This is one of my favorite verses because it represents a great thing that happened in my life......
But me he caught—reached all the way from sky to sea; he pulled me out Of that ocean of hate, that enemy chaos, the void in which I was drowning. They hit me when I was down, but God stuck by me. He stood me up on a wide-open field; I stood there saved—surprised to be loved!Psalm 18:15-17
I don't know how easy it is to express a time in a person's life when it seems you're going nowhere. That you're struggling - feel damaged and confused about life and the future. For me it was so exact. I almost stopped literally in my life during my late 30's after I'd had a tragedy happen, decided everything was hopeless and I became beyond despondent. I rode my bike around a huge field track one day and wondered how I could just 'give up' trying in life. It was all too hard.
I was in trouble and felt completely lost. I thought God (if he was there at all) had not only forgotten about me, but did not care.
This next couple of verses also expand on my personal experience of God and explain in retrospect what happened in my life.
Therefore, behold, I will allure her and bring her into the wilderness, and I will speak tenderly and to her heart.
There I will give her her vineyards and make the Valley of Achor (Trouble) to be for her a door of hope and expectation. And she shall sing there and respond as in the days of her youth and as at the time when she came up out of the land of Egypt.
Hosea 2:14-15
That time, and now more than ever, the sense of kindness, of God reaching out to me when I had given up hope. When I was in the valley of trouble, and stuck there - a sort of life time wilderness.
How can a person drown in a void?
A person can be dying, losing life's oxygen when there is nothing - no hope!

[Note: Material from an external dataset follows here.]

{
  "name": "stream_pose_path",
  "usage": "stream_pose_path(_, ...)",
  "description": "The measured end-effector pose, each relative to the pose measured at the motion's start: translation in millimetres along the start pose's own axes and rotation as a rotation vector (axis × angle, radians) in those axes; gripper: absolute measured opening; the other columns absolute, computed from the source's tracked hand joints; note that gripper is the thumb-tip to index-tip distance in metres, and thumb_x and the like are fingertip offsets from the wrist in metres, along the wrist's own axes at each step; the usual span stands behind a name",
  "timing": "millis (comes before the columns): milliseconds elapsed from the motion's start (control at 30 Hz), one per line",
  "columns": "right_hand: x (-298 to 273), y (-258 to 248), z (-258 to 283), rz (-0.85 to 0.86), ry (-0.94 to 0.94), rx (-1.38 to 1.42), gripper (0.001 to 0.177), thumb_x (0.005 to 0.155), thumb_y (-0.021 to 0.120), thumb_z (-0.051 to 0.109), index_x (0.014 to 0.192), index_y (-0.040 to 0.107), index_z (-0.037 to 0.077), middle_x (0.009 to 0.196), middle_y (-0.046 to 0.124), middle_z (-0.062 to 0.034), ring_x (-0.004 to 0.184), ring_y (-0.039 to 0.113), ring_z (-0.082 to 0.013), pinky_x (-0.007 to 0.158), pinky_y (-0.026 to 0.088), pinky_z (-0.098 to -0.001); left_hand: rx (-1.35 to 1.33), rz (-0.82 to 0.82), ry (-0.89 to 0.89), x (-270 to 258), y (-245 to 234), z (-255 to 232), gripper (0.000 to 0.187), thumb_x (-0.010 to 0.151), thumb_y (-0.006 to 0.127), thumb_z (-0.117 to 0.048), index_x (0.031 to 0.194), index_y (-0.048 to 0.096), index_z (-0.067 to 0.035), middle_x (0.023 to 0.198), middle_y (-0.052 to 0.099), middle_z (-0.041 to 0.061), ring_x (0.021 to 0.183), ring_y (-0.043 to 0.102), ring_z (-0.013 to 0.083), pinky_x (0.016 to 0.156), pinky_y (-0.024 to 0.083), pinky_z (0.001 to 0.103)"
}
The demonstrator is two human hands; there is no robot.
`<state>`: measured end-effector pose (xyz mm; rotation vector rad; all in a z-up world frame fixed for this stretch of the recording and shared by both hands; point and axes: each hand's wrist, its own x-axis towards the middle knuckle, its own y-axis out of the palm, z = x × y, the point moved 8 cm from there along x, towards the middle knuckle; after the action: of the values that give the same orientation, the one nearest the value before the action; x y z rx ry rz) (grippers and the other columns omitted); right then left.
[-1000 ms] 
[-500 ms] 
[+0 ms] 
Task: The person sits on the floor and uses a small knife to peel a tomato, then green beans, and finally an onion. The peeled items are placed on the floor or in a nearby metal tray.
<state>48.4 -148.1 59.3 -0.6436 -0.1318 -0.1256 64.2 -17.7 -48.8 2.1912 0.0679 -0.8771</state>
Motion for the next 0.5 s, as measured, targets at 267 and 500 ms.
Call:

A person can die in the wilderness... a harsh barren place with no food, comfort, life or water. These are perfect metaphors for an individual hungering for comfort, for strength, to have joy again.
There was a D O O R of hope in the middle of my chaos -
in valley of my troubles
God reached down .... He pulled me, He stood me, He spoke tenderly to my heart. How does this happen in the real world?
All I can say is that I sensed a gentle whisper all around me as I rode and rode, as I walked - like a magnet to my heart this sense that I needed to pray, to talk to God and read the Bible - My beaten up heart began to soften day by day and week by week.... as the year turned my ears began to open and I started hearing whispers of goodness and feelings of love that seemed supernatural. I realised I couldn't save myself. I looked outside the void and into the sky... awaiting help. And here I am years later knowing that it was a turning point...
I read, I prayed and asked for help and meanwhile God was already reaching out to me.
I do sing, I do have my joy .... I can only thank God for all he has done for me.